The adenylyl cyclase activity of anthrax edema factor

Abstract

Bacillus anthracis, the etiologic agent for anthrax, secretes edema factor (EF) to disrupt intracellular signaling pathways. Upon translocation into host cells and association with a calcium sensor, calmodulin (CaM), EF becomes a highly active adenylyl cyclase (AC) that raises the intracellular concentration of cyclic AMP (cAMP). Growing evidence shows that EF plays a key role in anthrax pathogenesis by affecting cellular functions vital for host defense. This strategy is also used by Bordetella pertussis, a bacterium that causes whooping cough. Pertussis bacteria secrete the bifunctional toxin CyaA which raises the intracellular cAMP. Here, we discuss recent advances from structural analyses that reveal the molecular basis of the conserved mechanism of activation and catalysis of EF and CyaA by CaM even though these two toxins use the completely different sequences to bind CaM. Comparison of the biochemical and structural characteristics of these two AC toxins with host ACs reveal that they have diverse strategies of catalytic activation, yet use the same two-metal-ion catalytic mechanism.

Figure 1. Model for the catalytic activation of EF by CaM

Catalytic core domains, C_A and C_B, helical domain (HD) and PA binding domain (PABD) of EF are colored in light green, dark green, yellow, and purple, respectively. The N- and C-terminal domains of CaM are colored black and grey, respectively. The key switch region and the activation catalytic loop are colored in red and magenta, respectively. EF alone structure is a model based on the AC domain of EF (pdb code 1k8t) with the insertion of the PABD domain from the CaM-bound EF structure (pdb code 1xfv) (Drum et al. 2002; Shen et al. 2005). The transition state for the initial contact of N-CaM to the helical domain of EF is modeled based on the NMR study (Ulmer et al. 2003). For better visualization of the domain organization, the cartoons depicting these three states are shown in the lower left panel.

Figure 2. Three modes of CaM binding to its effectors

The PDB accession codes for CaM bound anthrax EF (EF), C-CaM bound pertussis CyaA (CyaA), CaM bound rat small conductance potassium channel (SK2), CaM-bound C-terminal end of glutamic acid decarboxylase (GAD), and CaM-bound fragments of myosin light chain kinase (MLCK), myristoylated alanine-rich C-kinase substrate (MARCKS), and CAP-23/NAP-22 are 1xfv, 1yrt, 1g4y, 1nwd, 1cdl, 1iwq, and 1l7z, respectively. The N- and C-terminal CaM are colored black and grey, respectively and the color scheme of EF is same as figures 1. The domains in CyaA is colored according to those of EF. Specifically, CA and CB domain of CyaA is colored as light and dark green, respectively. The key switch region and the activation catalytic loop are colored in red and magenta, respectively. The N-terminal CaM is modeled in based on the biochemical analysis and computational simulation as described (Guo et al. 2008). The CaM binding segments that are involved in the dimerization of SK2 and GAD are colored in green and cyan, respectively.

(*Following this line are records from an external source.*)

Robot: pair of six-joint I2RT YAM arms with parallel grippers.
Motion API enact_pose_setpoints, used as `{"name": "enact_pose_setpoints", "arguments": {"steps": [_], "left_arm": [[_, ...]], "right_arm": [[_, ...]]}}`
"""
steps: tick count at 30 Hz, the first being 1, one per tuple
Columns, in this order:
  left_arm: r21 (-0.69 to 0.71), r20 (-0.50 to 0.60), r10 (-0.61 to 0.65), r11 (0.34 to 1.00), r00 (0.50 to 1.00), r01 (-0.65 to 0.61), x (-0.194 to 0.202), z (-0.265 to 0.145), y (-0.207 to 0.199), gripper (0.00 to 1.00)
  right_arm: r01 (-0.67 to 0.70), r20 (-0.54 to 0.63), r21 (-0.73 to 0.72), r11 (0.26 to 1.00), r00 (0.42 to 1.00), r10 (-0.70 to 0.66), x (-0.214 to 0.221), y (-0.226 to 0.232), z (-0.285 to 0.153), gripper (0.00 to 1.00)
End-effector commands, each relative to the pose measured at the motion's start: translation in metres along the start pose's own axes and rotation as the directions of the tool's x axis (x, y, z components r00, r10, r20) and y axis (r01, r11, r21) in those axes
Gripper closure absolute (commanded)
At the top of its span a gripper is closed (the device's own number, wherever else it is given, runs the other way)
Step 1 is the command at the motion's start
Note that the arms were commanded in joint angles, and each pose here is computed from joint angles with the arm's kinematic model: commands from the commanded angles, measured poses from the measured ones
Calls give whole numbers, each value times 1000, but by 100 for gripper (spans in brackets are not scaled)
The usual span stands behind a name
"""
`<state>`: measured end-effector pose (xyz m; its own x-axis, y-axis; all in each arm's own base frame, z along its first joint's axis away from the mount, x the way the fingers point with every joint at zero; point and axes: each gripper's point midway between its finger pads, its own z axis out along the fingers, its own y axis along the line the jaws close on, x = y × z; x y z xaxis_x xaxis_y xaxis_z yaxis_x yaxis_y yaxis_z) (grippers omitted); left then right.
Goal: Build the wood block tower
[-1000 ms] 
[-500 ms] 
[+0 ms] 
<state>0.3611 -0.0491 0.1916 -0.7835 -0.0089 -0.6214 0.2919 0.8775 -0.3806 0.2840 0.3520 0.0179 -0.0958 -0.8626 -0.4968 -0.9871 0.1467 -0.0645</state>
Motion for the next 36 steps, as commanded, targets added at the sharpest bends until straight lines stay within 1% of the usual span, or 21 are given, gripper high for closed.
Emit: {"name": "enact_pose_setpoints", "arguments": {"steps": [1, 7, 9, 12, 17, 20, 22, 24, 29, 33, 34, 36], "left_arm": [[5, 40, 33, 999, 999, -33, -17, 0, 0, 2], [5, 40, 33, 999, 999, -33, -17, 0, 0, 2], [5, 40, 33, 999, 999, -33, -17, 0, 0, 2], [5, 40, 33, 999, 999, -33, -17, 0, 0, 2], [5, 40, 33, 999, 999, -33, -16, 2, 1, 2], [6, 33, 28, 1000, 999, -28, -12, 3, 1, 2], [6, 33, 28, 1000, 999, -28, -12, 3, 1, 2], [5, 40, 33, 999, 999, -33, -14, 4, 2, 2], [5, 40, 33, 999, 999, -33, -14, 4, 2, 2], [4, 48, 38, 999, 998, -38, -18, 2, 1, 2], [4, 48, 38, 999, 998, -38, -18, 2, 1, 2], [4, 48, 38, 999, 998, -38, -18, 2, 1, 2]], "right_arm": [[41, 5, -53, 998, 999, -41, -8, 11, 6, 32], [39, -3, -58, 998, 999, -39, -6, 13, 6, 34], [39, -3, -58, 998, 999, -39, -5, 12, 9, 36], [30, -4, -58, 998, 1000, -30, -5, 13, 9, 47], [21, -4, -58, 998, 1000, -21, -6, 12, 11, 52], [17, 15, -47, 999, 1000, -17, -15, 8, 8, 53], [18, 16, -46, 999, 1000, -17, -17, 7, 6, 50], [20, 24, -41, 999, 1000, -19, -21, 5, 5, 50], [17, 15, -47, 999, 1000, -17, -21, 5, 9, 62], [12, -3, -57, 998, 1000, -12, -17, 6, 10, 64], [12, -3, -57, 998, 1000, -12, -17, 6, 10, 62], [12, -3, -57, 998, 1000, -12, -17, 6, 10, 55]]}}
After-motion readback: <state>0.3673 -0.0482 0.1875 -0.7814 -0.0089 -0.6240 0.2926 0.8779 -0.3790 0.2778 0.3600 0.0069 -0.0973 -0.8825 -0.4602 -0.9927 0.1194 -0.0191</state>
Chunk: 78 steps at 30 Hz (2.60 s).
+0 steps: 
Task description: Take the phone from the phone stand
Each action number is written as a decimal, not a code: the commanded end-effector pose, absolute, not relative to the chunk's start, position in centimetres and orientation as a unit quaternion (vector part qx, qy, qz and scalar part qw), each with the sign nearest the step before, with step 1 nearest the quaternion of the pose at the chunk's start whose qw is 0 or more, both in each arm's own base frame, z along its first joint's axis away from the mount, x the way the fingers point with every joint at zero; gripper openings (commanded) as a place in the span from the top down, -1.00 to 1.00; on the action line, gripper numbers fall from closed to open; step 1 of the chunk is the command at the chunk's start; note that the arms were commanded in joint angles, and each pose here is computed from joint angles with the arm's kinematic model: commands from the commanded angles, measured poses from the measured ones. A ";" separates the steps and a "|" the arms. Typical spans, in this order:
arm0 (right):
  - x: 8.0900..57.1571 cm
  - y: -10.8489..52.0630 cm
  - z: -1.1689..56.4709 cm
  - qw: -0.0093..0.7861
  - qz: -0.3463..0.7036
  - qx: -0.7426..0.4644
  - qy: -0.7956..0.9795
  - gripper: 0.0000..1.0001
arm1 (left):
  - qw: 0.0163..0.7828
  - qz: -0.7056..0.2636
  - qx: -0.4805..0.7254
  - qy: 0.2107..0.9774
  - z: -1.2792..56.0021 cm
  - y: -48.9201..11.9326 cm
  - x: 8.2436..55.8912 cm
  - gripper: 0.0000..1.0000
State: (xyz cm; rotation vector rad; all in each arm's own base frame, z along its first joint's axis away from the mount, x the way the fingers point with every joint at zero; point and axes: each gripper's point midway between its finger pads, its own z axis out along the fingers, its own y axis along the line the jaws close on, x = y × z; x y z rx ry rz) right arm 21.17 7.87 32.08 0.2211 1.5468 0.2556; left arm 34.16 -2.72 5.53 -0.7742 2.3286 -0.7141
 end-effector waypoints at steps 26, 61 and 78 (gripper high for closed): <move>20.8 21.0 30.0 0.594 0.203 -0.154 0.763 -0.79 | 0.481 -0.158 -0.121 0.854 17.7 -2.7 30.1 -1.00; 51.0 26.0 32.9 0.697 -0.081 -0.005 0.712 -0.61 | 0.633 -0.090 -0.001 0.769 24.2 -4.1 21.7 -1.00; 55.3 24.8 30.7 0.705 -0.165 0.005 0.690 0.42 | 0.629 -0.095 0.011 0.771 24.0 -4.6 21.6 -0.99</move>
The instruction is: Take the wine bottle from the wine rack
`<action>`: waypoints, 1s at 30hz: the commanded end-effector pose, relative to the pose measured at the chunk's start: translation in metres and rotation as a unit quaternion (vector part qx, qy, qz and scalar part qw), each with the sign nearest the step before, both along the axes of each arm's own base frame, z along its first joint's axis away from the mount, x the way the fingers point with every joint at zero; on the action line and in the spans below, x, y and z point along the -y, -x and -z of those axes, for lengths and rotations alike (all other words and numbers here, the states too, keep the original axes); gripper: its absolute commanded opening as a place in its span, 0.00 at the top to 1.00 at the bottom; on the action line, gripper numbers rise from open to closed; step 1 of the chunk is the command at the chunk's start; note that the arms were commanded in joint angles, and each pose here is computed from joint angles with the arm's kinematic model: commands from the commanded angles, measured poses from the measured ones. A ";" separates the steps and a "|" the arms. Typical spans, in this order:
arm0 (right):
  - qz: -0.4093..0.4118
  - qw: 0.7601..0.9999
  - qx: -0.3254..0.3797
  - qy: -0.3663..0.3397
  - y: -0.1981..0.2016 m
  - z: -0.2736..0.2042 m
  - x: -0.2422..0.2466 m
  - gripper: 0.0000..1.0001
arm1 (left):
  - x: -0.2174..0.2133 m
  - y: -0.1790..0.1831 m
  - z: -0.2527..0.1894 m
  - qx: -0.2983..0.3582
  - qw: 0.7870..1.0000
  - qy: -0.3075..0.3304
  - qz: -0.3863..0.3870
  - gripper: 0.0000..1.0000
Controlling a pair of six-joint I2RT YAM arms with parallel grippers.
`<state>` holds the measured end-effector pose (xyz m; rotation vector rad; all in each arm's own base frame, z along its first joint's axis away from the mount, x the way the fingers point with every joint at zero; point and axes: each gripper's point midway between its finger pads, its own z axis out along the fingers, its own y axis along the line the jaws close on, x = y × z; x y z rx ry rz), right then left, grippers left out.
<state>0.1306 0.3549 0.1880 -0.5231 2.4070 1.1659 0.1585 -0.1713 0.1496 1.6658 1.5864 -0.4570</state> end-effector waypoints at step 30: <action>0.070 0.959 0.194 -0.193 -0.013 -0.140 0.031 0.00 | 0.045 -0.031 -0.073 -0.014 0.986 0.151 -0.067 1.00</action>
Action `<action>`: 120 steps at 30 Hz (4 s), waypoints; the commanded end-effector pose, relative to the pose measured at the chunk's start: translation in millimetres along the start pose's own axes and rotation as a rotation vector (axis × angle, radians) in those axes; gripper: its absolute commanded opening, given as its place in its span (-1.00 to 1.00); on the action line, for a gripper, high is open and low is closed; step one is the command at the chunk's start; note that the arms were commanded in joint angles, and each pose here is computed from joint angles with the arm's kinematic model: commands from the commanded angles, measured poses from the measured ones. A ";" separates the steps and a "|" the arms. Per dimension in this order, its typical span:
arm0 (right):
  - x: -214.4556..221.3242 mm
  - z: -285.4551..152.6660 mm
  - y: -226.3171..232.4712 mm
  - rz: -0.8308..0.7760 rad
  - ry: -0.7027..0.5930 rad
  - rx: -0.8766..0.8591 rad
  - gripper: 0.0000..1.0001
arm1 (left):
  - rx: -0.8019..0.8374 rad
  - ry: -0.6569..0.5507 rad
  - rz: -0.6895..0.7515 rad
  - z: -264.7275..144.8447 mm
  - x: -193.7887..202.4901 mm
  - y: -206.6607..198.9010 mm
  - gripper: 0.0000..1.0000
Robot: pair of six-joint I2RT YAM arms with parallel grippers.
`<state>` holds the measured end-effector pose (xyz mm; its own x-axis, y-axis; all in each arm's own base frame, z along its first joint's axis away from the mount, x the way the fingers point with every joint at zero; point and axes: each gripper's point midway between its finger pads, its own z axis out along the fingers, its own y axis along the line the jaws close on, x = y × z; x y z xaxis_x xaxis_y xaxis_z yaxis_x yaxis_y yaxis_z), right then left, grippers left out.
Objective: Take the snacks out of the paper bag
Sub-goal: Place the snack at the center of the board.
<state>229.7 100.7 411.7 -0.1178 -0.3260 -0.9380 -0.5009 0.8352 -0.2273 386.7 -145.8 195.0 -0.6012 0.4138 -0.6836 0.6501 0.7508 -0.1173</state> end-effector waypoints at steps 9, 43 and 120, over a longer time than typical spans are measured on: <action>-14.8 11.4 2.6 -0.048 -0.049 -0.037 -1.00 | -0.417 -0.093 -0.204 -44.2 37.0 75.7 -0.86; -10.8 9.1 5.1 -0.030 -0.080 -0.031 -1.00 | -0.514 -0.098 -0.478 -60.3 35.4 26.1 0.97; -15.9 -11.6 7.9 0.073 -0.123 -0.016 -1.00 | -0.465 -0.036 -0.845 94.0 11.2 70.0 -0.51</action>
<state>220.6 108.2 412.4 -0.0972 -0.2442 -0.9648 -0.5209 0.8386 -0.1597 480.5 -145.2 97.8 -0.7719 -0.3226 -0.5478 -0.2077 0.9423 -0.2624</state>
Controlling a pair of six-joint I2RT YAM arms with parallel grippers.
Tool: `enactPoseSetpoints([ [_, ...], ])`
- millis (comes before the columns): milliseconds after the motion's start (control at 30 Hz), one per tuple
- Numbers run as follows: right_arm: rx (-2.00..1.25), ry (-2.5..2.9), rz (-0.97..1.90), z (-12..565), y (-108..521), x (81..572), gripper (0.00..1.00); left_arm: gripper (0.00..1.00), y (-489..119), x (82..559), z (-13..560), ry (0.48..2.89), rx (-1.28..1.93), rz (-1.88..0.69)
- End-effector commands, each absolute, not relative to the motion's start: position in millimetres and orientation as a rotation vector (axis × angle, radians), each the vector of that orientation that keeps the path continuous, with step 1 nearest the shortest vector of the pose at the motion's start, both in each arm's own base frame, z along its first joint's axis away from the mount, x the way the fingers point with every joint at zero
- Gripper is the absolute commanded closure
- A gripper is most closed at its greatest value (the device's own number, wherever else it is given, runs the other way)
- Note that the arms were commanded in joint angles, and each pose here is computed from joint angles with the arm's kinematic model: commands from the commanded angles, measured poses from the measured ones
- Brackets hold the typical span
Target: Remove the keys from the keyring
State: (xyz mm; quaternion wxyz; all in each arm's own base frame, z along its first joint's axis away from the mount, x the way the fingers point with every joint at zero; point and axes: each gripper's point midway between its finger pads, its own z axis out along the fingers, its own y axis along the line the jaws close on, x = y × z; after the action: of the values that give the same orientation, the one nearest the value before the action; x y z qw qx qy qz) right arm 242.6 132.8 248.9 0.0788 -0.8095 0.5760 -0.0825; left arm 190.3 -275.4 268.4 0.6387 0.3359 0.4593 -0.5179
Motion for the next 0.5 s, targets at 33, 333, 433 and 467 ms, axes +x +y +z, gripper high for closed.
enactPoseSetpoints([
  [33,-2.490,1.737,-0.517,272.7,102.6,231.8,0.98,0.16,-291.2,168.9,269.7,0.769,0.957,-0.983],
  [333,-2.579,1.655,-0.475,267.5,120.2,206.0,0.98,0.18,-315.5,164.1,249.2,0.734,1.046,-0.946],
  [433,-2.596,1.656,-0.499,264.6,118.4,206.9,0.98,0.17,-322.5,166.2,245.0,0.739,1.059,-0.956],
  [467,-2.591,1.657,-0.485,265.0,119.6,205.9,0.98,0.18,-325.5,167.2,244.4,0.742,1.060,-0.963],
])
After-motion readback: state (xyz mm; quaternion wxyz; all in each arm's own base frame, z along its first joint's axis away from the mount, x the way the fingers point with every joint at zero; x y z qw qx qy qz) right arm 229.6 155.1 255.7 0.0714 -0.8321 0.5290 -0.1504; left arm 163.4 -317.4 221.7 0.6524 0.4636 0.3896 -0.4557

Figure 3. Structural comparisons of three classes (II–IV) of AC

The PDB accession codes for anthrax EF and pertussis CyaA of class II AC, membrane bound mammalian AC (mAC), bicarbonate activated soluble AC from cyanobacteria (sAC), and low pH activated inactive and active forms of AC from Mycobacteria tuberculosis (MtAC) of class III AC, and Yersinia pestis AC of class IV AC are 1xfv, 1zot, 1cjk, 1wc5, 1y10, 1y11, and 2fjt, respectively. The color scheme of class II AC is same as figure 2. The heterodimeric catalytic domains of mAC and homodimeric catalytic domains of sAC and MtAC are depicted as ribbons colored in cyan and green. For the clarity, the regulatory domains of MtAC are shown as the surface representation and colored according to their catalytic domains. YpAC is a dimer and only monomer is depicted since the catalytic center is at the center of the protein. The ATP analogues in EF, CyaA, mAC, and sAC as well as the phosphate in YpAC denote the catalytic site of these enzymatic and are colored according to their atoms.